TABLE 2.
Suggested reasons for the low risk of development of clinically relevant microbial resistance to rifaximin-αa
| Mechanism | Comment |
|---|---|
| Rifaximin-α is essentially non-absorbed. Rifaximin-α shows low water solubility (10), minimizing drug concentrations in the aqueous colon. |
Systemic resistance, outside the gut, is unlikely to occur. Bacterial responses to antimicrobial agents are concentration dependent (46).
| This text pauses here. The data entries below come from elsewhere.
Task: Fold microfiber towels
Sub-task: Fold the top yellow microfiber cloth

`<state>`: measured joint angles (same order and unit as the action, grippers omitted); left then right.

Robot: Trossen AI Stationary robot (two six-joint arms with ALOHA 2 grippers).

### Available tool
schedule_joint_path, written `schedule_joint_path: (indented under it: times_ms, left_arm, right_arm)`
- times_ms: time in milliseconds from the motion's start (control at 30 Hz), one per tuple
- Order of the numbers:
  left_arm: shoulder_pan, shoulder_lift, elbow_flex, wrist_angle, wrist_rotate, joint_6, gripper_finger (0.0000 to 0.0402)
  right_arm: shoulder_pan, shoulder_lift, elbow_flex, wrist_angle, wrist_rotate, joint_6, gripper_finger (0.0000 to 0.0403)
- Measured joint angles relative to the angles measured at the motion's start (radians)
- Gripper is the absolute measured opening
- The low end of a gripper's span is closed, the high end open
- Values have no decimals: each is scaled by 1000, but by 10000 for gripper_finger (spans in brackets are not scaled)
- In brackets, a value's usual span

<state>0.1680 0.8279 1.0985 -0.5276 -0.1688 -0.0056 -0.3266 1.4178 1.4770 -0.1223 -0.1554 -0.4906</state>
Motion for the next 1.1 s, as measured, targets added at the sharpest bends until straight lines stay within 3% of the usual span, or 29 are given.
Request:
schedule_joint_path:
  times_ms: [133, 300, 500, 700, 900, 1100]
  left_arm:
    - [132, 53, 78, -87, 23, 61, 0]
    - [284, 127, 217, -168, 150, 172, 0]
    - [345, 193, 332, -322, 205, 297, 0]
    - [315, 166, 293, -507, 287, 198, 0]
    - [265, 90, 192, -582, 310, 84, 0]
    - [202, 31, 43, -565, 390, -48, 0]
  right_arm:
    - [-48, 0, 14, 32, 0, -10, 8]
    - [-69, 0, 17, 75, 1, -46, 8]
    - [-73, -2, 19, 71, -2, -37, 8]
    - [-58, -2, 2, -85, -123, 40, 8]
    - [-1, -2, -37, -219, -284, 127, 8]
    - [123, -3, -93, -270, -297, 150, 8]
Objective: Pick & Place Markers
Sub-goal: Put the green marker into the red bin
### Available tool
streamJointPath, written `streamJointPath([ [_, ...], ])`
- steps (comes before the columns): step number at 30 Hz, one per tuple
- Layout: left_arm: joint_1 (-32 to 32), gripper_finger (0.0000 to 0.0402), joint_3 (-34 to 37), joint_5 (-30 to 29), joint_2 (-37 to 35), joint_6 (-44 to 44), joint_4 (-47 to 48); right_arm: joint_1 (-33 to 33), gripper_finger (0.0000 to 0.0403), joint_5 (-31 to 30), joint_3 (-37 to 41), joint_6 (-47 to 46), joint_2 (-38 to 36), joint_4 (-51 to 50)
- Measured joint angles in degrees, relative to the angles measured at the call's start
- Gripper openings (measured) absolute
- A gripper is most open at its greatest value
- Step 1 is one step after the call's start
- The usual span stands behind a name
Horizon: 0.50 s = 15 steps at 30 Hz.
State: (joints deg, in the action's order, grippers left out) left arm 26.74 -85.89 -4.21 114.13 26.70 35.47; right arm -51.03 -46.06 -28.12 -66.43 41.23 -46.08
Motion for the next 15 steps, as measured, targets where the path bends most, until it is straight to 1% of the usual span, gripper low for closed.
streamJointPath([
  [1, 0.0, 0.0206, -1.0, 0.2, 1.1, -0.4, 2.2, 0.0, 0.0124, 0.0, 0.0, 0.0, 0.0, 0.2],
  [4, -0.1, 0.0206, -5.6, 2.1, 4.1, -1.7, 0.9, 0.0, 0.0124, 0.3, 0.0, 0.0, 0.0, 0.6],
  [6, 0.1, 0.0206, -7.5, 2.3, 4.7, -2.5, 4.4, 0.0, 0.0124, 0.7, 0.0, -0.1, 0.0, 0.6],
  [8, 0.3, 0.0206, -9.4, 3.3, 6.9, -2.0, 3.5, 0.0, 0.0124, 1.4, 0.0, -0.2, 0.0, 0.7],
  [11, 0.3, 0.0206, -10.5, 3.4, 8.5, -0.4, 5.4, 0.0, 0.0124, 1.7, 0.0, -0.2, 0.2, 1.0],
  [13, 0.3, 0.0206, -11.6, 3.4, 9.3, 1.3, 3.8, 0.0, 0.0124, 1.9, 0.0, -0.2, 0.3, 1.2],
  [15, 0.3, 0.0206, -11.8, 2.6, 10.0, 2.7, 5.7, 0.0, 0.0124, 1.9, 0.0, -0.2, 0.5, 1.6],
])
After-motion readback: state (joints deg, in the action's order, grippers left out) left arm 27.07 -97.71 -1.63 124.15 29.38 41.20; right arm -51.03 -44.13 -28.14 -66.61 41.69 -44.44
Sub-inhibitory concentrations of rifaximin alter organisms’ virulence while preventing widespread major changes in the microbiome and persistence of resistant strains. |
| One-step chromosomal resistance to rifamycins involving rpoB gene is not associated with mobilization to other strains (31, 34). | Acquisition of rifaximin-α resistance is transient, disappearing when the drug is stopped, and resistance is not mediated by plasmid/transposon factors, which prevents spread in the gut to other bacterial strains. |
| Metabolic modifications of antibiotic-resistant mutants minimize persistence. | Resistant mutants with their membrane saturated fatty acids (47) lack “fitness” and are not given selective advantage in the face of continued rifaximin-α therapy. |
| Mycobacterium tuberculosis shows low potential for development of resistance to rifaximin-α (48). | Rifaximin does not select for resistant strains of M. tuberculosis in artificial media (48) or in experimental animals (49). The non-systemic nature of the drug is a deterrent to emergence of resistance for this pathogen. |
a
rpoB, bacterial DNA-dependent RNA polymerase.